| Work instruction |
Return the line that has "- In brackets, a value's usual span" and all lines below it through the last, exactly as they stand; omit pictures.

──────────────────────────────

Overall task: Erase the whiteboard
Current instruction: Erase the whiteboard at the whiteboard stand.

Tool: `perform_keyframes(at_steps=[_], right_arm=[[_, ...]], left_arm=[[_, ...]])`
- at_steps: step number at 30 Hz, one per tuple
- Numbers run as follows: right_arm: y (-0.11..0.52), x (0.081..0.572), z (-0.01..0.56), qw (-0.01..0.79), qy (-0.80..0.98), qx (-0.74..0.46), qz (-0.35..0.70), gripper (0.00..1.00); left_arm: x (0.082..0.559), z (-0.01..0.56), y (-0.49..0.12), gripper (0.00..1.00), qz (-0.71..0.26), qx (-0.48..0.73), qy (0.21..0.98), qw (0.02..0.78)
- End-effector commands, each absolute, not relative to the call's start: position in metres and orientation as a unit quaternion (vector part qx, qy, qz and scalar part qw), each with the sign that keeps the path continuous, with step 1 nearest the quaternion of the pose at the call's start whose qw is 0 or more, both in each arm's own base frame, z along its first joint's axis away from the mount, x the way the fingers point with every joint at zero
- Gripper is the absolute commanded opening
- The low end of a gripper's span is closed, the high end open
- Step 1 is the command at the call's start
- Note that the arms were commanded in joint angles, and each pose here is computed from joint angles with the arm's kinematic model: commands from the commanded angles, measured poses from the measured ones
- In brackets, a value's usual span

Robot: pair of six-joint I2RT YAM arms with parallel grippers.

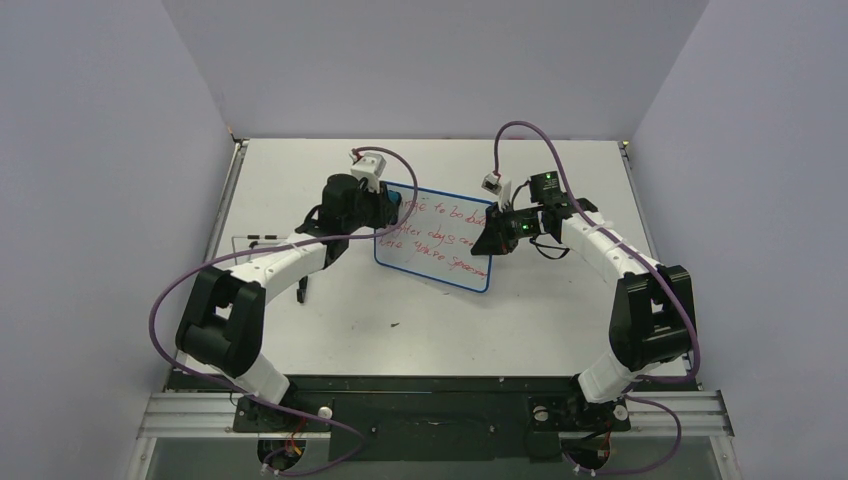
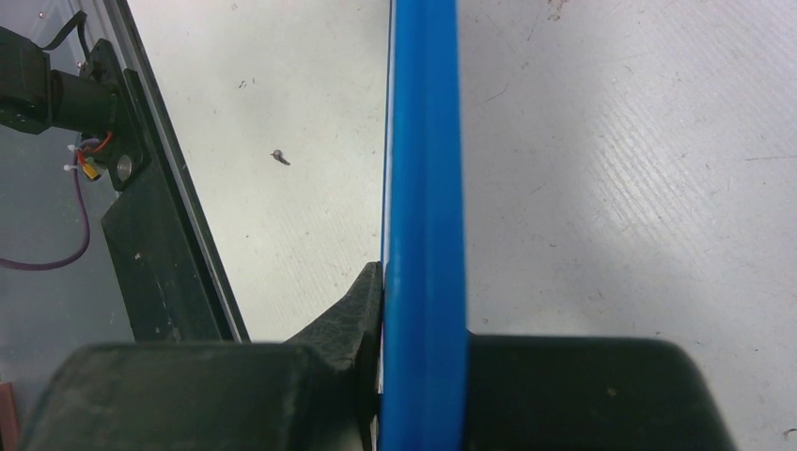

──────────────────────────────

| The completed task |
- In brackets, a value's usual span

Robot: pair of six-joint I2RT YAM arms with parallel grippers.

With this output, the exercise is done.